Word for word, output every line of the material below, minus pictures.

→ DATA LISTING:

◆ ◆ ◆ ◆

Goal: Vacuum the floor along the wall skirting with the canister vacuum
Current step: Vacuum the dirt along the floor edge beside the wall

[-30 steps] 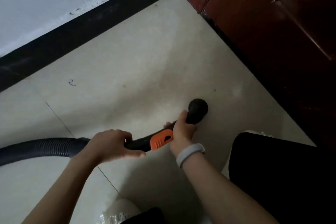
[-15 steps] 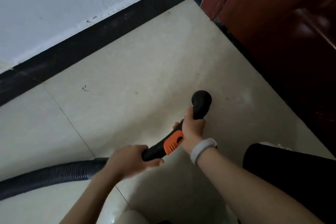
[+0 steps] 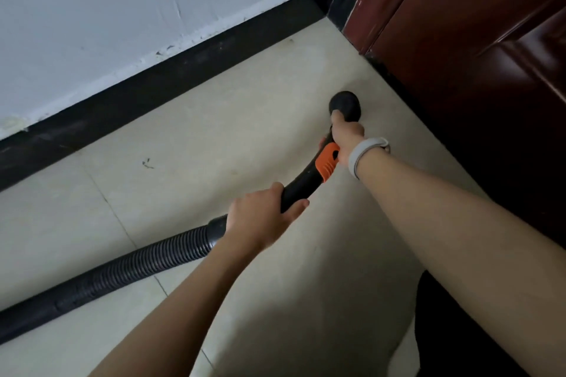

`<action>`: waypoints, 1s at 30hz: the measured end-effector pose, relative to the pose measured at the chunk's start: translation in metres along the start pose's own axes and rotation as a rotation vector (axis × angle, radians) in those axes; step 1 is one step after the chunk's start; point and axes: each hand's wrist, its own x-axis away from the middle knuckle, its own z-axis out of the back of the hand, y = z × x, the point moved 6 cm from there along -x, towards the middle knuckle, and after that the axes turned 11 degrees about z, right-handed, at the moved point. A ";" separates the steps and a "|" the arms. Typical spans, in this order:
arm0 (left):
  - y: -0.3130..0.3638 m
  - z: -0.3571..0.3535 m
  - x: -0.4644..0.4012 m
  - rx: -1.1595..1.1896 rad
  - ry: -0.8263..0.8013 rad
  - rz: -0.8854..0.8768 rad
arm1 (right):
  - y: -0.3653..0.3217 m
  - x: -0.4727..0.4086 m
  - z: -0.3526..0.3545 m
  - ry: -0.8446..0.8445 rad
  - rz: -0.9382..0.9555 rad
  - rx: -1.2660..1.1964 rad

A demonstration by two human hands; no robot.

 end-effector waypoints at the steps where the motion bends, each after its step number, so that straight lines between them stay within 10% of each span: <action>1: -0.010 -0.003 0.005 0.025 0.000 0.032 | 0.004 0.004 -0.009 -0.018 0.010 -0.005; 12: -0.113 -0.045 0.088 0.509 -0.167 0.355 | 0.053 0.116 -0.127 -0.306 0.108 0.089; 30: -0.195 -0.057 0.164 0.746 0.087 0.647 | 0.071 0.211 -0.230 -0.617 0.236 0.523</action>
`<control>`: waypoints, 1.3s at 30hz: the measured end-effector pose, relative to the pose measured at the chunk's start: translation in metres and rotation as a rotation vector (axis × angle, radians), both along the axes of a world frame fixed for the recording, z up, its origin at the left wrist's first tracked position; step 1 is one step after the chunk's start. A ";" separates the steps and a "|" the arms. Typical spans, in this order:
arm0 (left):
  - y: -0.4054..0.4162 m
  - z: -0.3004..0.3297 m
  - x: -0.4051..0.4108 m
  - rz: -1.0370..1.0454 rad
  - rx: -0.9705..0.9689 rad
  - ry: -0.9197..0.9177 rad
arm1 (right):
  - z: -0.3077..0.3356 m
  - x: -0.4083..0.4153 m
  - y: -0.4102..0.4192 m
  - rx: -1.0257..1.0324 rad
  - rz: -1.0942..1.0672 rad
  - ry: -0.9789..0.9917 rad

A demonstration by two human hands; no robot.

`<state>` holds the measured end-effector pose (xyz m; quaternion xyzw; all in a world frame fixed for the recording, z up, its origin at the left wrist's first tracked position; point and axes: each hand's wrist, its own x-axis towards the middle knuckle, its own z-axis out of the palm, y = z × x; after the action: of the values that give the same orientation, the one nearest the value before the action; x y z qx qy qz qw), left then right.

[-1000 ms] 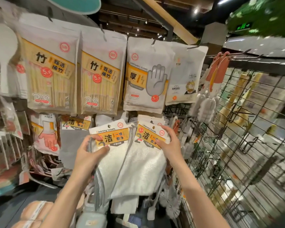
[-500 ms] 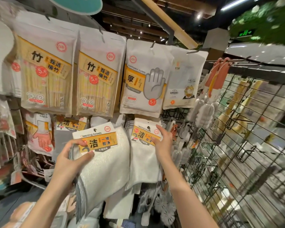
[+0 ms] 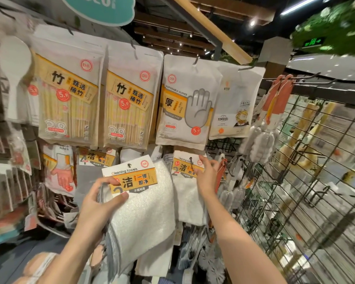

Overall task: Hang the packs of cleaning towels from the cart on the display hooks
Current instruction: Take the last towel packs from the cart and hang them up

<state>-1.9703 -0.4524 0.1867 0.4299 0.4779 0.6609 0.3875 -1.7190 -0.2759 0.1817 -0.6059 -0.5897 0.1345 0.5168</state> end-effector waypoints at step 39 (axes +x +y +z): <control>-0.050 0.002 0.038 -0.033 0.118 0.017 | 0.059 -0.035 -0.172 -0.036 0.555 -0.007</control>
<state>-1.9326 -0.5020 0.1885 0.4653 0.4340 0.6778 0.3684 -1.7536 -0.4483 0.2405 -0.4306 -0.7325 0.2793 0.4471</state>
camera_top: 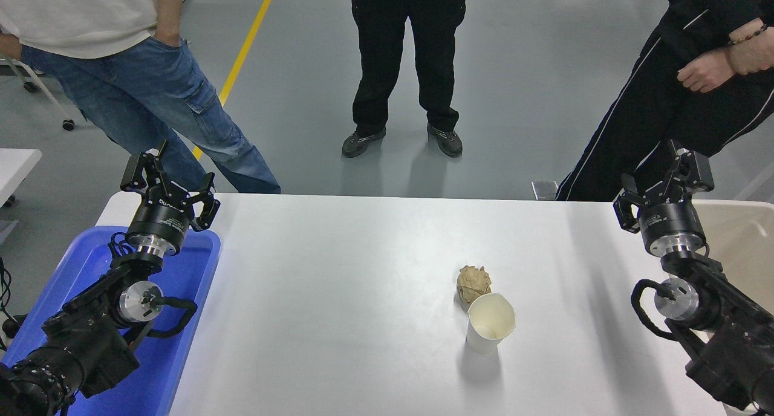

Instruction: Dispose of the paper cup in the dustbin

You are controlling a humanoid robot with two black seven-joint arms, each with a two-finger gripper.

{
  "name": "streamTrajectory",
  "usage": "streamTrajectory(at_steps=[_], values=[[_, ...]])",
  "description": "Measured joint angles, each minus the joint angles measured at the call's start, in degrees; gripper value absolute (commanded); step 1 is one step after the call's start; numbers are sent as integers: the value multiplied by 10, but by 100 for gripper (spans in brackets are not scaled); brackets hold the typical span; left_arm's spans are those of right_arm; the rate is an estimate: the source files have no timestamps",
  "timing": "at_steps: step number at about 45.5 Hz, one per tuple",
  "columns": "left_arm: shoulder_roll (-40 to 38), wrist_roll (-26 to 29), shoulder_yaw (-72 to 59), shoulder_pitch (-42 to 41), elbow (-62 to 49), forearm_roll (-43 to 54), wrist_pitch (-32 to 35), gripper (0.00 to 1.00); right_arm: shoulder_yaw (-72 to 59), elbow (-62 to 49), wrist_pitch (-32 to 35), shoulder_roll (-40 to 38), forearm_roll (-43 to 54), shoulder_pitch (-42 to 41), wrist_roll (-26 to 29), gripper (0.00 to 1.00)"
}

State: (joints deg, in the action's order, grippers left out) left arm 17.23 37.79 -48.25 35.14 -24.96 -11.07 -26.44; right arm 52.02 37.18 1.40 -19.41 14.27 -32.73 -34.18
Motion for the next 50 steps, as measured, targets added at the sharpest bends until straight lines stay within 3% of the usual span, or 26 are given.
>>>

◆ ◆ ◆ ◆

→ EXPECTED ANSWER:
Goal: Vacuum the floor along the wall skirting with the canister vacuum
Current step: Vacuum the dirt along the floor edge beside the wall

[-30 steps] 
[-15 steps] 
[+0 steps] 

`<action>`: waypoints, 1s at 30hz: the measured end-effector pose, relative to the pose measured at the chunk's start: translation in metres along the start pose's own axes and rotation as a rotation vector (axis × angle, radians) in those axes; step 1 is one step after the chunk's start; point and axes: each hand's wrist, its own x-axis away from the middle knuckle, its own z-axis out of the back of the hand, y = z × x, the point moved 6 cm from there along -x, towards the middle knuckle, and after that the axes turned 11 degrees about z, right-handed, at the moved point. A ";" separates the steps and a "|" the arms. Typical spans, in this order:
arm0 (left):
  - y: -0.3130..0.3638 m
  - z: -0.3571..0.3535 m
  - x: -0.4644..0.4012 m
  - rx: -1.1595..1.1896 rad
  - ry: -0.8263..0.8013 rad
  - rz: -0.8854..0.8768 rad
arm1 (right):
  - y: -0.3653..0.3217 m
  - x: -0.4727..0.4086 m
  - z: -0.3526..0.3545 m
  - ry: -0.8446..0.8445 rad
  - rz: -0.9382..0.9555 rad
  - rx: -1.2660..1.1964 rad

A demonstration by two human hands; no robot.

 end-effector waypoints at the steps where the motion bends, each after its step number, so that straight lines between them stay within 10% of each span: <action>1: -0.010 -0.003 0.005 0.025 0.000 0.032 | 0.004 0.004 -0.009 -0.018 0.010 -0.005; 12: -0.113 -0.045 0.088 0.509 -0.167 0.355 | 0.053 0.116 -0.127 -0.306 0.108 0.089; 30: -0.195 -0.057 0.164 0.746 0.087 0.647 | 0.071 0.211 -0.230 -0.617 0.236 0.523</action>
`<control>`: waypoints, 1.3s at 30hz: the measured end-effector pose, relative to the pose measured at the chunk's start: translation in metres and rotation as a rotation vector (axis × angle, radians), both along the axes of a world frame fixed for the recording, z up, its origin at the left wrist's first tracked position; step 1 is one step after the chunk's start. A ";" separates the steps and a "|" the arms. Typical spans, in this order:
arm0 (left):
  - y: -0.4054..0.4162 m
  - z: -0.3004..0.3297 m
  - x: -0.4051..0.4108 m
  - rz: -1.0370..1.0454 rad
  - rx: -0.9705..0.9689 rad
  - ry: -0.9197..0.9177 rad
arm1 (right):
  - z: -0.3077..0.3356 m
  - x: -0.4083..0.4153 m
  - y: -0.4102..0.4192 m
  - rx: -1.0257..1.0324 rad
  - rz: -1.0942..1.0672 rad
  - ry: -0.9789..0.9917 rad

A demonstration by two human hands; no robot.

`<state>` holds the measured end-effector pose (xyz m; quaternion xyzw; all in a world frame fixed for the recording, z up, its origin at the left wrist's first tracked position; point and axes: each hand's wrist, its own x-axis towards the middle knuckle, its own z-axis out of the palm, y = z × x; after the action: of the values that give the same orientation, the one nearest the value before the action; x y z qx qy qz qw), left then right.

[-1000 ms] 
[-500 ms] 
[+0 ms] 

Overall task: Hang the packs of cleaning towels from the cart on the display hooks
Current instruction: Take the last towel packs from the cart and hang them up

<state>-1.9703 -0.4524 0.1867 0.4299 0.4779 0.6609 0.3875 -1.7190 -0.2759 0.1817 -0.6059 -0.5897 0.1345 0.5168</state> end-effector waypoints at step 39 (axes +x +y +z): <control>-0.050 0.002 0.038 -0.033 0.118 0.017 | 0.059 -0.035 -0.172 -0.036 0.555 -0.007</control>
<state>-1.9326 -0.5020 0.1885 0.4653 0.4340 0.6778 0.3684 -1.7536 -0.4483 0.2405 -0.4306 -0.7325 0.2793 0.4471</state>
camera_top: 

Instruction: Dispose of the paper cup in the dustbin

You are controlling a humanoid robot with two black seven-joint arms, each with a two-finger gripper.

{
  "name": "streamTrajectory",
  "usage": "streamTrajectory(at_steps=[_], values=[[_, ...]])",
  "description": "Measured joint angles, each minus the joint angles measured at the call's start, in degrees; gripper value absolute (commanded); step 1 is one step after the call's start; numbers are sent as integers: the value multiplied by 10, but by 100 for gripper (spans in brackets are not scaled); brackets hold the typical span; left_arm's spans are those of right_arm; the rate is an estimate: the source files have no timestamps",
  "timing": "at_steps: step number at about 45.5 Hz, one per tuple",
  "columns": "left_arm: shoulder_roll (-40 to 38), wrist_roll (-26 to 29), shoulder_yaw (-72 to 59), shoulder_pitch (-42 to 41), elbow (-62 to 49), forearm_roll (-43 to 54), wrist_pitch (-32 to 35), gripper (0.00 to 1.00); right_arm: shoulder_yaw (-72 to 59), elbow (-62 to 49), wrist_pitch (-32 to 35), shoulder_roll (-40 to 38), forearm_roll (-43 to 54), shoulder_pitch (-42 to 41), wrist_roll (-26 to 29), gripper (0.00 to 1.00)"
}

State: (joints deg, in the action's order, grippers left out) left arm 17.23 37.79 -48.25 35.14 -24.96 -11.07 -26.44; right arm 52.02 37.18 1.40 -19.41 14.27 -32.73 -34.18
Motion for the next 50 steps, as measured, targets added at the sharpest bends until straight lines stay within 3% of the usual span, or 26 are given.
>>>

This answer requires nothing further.